• Exercise brief: Restate the listing below word for word.

• Dataset extract:

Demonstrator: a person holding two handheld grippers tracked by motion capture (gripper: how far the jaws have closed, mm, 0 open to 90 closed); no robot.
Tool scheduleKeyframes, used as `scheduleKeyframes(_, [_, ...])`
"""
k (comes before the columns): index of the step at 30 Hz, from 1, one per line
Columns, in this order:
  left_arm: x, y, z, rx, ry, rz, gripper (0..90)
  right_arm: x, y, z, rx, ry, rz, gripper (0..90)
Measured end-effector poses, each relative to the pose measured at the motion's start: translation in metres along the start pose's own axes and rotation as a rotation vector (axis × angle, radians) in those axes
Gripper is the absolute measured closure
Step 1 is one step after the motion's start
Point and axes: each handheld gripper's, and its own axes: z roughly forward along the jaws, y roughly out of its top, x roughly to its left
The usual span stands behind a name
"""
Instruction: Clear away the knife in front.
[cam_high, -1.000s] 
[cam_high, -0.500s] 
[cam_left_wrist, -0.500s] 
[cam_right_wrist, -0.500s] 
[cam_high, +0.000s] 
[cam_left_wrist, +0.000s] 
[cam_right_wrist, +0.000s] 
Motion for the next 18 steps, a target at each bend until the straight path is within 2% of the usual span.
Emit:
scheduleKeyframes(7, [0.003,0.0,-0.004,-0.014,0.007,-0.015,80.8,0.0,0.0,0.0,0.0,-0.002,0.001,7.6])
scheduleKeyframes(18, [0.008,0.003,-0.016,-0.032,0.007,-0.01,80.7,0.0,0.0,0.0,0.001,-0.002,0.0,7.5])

• Final answer:
Demonstrator: a person holding two handheld grippers tracked by motion capture (gripper: how far the jaws have closed, mm, 0 open to 90 closed); no robot.
Tool scheduleKeyframes, used as `scheduleKeyframes(_, [_, ...])`
"""
k (comes before the columns): index of the step at 30 Hz, from 1, one per line
Columns, in this order:
  left_arm: x, y, z, rx, ry, rz, gripper (0..90)
  right_arm: x, y, z, rx, ry, rz, gripper (0..90)
Measured end-effector poses, each relative to the pose measured at the motion's start: translation in metres along the start pose's own axes and rotation as a rotation vector (axis × angle, radians) in those axes
Gripper is the absolute measured closure
Step 1 is one step after the motion's start
Point and axes: each handheld gripper's, and its own axes: z roughly forward along the jaws, y roughly out of its top, x roughly to its left
The usual span stands behind a name
"""
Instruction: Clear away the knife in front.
[cam_high, -1.000s] 
[cam_high, -0.500s] 
[cam_left_wrist, -0.500s] 
[cam_right_wrist, -0.500s] 
[cam_high, +0.000s] 
[cam_left_wrist, +0.000s] 
[cam_right_wrist, +0.000s] 
Motion for the next 18 steps, a target at each bend until the straight path is within 2% of the usual span.
Emit:
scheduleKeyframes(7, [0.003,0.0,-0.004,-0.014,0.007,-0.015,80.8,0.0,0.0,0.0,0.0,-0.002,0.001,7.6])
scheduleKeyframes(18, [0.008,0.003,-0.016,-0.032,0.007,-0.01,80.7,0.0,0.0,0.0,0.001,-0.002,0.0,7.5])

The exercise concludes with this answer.